## REQUIRED ACTION
Only lines containing "labels" belong in the answer, each copied from the entries below.

## INPUT MATERIAL
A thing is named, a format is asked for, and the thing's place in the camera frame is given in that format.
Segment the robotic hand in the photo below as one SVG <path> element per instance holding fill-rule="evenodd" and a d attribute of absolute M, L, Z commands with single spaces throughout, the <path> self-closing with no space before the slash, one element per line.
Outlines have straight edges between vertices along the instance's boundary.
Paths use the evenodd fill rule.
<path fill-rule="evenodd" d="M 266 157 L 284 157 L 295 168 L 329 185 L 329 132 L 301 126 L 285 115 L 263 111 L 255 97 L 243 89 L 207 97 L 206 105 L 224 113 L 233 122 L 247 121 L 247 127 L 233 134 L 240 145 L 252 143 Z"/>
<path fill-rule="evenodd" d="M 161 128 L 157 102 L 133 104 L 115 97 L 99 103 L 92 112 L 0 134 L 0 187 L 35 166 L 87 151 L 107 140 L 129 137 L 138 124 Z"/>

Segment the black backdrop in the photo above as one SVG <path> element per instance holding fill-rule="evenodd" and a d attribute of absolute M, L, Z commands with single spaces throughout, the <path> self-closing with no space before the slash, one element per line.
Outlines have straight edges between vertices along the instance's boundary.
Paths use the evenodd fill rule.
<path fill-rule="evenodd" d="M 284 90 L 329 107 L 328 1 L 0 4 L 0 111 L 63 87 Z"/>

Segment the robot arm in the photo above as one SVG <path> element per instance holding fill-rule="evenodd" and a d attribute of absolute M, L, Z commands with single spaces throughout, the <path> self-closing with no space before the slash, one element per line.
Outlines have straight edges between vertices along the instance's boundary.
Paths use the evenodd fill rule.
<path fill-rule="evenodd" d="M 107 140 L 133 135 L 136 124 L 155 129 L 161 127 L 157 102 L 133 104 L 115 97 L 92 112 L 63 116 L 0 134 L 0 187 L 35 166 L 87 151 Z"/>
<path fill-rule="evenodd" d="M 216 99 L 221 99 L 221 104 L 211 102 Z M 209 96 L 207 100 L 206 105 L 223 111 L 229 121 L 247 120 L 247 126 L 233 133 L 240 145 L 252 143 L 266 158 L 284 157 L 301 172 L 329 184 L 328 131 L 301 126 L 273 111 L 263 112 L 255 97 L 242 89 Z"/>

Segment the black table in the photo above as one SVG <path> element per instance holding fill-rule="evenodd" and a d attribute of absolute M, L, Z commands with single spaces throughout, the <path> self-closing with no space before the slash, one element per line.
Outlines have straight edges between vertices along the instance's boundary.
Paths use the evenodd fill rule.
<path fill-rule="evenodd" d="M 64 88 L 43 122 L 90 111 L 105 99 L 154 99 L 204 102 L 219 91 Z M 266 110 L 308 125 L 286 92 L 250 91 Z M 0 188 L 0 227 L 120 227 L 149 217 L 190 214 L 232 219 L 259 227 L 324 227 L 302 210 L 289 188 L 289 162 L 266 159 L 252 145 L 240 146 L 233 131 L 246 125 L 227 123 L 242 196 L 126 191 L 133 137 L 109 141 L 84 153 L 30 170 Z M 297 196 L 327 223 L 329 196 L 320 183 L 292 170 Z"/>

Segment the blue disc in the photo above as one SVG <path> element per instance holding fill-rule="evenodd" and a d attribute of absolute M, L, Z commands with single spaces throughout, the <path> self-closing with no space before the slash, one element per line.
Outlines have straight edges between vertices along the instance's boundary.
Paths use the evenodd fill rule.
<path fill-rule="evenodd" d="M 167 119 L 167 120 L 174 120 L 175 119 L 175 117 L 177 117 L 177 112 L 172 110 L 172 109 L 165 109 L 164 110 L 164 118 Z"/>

* * *

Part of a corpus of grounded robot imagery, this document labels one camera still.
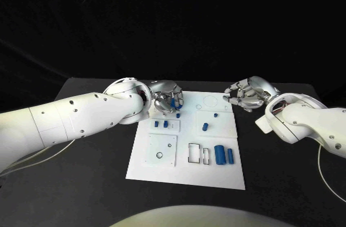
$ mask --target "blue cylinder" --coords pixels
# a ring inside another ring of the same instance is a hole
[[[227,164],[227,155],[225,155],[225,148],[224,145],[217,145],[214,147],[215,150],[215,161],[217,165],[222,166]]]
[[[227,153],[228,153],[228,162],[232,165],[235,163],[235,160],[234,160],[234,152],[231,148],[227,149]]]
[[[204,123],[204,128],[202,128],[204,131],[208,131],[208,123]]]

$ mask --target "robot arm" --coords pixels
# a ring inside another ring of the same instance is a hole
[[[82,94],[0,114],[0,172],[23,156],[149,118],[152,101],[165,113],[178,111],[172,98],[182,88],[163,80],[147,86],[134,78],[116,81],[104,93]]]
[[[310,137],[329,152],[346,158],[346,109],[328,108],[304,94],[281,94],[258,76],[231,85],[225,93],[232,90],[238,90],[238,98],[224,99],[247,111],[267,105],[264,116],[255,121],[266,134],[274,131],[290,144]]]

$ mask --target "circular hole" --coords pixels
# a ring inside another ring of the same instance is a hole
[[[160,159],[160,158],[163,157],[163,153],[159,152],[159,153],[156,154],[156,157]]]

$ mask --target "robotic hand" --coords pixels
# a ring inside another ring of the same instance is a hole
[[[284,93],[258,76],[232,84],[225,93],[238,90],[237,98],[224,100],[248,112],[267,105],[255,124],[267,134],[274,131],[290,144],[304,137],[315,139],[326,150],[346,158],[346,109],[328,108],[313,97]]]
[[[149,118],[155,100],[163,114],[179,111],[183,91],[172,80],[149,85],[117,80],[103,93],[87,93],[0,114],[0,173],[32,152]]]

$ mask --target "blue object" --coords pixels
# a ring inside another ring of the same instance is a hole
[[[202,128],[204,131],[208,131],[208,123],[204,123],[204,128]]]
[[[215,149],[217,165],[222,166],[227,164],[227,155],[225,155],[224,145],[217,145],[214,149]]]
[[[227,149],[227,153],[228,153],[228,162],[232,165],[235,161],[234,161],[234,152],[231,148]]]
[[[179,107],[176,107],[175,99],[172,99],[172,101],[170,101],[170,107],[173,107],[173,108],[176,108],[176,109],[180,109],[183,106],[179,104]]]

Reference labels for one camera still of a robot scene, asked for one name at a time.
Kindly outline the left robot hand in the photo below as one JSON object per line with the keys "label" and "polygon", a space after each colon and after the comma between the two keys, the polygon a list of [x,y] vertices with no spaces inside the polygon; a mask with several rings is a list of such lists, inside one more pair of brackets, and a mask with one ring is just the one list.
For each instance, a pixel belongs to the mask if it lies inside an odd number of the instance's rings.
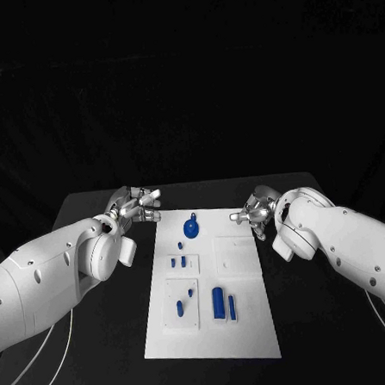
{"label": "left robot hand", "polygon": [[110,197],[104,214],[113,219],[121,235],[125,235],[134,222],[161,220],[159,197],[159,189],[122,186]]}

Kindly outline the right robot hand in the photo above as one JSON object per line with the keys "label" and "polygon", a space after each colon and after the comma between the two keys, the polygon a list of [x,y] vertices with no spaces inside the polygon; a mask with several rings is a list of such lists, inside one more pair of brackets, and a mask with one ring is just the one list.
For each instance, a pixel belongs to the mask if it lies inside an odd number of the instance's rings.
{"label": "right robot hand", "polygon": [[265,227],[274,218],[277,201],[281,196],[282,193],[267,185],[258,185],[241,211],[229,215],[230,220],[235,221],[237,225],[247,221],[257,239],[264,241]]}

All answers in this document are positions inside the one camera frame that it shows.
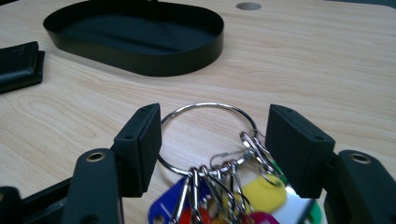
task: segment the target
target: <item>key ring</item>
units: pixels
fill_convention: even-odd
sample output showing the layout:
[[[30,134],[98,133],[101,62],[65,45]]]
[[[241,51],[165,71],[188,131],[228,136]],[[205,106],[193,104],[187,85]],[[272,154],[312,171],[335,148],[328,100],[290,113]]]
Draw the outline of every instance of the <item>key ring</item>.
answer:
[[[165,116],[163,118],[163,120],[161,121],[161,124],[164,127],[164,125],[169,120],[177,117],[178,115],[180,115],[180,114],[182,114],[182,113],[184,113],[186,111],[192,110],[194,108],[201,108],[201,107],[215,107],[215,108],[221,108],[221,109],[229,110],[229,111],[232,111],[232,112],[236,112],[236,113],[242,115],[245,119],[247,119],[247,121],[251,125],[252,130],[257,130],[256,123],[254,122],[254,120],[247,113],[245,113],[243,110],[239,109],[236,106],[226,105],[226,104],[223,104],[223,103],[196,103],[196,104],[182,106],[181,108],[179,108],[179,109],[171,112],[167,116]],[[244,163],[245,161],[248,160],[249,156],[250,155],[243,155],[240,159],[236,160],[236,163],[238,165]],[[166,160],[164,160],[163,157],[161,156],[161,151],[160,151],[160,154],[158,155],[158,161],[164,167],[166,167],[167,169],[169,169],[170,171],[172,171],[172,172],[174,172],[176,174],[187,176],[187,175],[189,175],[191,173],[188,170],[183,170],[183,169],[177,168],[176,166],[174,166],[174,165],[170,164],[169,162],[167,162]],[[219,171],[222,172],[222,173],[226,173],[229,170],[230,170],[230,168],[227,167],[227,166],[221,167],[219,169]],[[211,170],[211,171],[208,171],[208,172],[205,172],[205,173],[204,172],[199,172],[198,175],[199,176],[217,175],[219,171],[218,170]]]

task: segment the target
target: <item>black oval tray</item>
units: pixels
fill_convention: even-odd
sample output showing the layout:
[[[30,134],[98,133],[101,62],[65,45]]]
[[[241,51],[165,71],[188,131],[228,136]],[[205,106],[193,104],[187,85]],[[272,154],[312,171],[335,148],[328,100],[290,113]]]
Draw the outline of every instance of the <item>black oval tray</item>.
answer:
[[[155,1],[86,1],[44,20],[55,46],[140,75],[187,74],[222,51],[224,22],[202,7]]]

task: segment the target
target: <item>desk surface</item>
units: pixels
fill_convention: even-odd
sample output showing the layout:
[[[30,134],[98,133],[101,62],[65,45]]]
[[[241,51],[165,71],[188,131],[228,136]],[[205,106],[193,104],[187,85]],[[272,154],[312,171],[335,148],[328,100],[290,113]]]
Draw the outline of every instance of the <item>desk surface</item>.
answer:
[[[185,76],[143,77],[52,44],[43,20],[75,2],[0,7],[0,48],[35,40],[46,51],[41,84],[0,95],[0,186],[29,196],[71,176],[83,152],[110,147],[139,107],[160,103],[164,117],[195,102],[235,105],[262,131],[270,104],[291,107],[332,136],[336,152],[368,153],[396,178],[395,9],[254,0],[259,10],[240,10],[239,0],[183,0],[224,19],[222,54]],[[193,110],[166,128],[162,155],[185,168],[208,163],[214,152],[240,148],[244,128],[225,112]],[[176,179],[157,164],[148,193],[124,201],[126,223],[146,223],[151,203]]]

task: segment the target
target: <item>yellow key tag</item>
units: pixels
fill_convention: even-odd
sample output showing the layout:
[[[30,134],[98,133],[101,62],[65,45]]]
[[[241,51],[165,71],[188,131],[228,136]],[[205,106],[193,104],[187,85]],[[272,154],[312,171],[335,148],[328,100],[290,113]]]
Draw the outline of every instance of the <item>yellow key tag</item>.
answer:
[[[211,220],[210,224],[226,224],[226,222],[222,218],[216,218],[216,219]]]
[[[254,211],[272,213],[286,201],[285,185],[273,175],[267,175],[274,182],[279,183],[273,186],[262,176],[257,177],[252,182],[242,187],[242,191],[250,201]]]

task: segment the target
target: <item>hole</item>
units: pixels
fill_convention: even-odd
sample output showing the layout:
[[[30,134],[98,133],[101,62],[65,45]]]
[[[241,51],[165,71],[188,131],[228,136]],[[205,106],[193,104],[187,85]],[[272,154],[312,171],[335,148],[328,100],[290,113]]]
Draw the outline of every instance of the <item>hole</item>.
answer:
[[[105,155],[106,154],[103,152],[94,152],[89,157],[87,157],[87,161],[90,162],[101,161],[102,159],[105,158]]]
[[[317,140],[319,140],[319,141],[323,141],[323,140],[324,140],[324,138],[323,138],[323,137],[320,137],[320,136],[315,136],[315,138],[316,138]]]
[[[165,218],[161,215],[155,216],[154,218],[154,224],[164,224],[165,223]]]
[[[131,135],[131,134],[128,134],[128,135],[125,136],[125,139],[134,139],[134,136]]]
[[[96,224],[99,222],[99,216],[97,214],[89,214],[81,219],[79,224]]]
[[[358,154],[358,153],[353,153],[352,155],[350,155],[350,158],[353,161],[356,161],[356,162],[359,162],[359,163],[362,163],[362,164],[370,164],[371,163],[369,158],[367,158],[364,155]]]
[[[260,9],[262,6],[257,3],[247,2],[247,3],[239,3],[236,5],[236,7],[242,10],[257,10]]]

## ANSWER TO THE EXERCISE
Part of a corpus of grounded robot imagery, this document labels one camera still.
Reference labels for one camera still of a robot scene, asked for one name at a time.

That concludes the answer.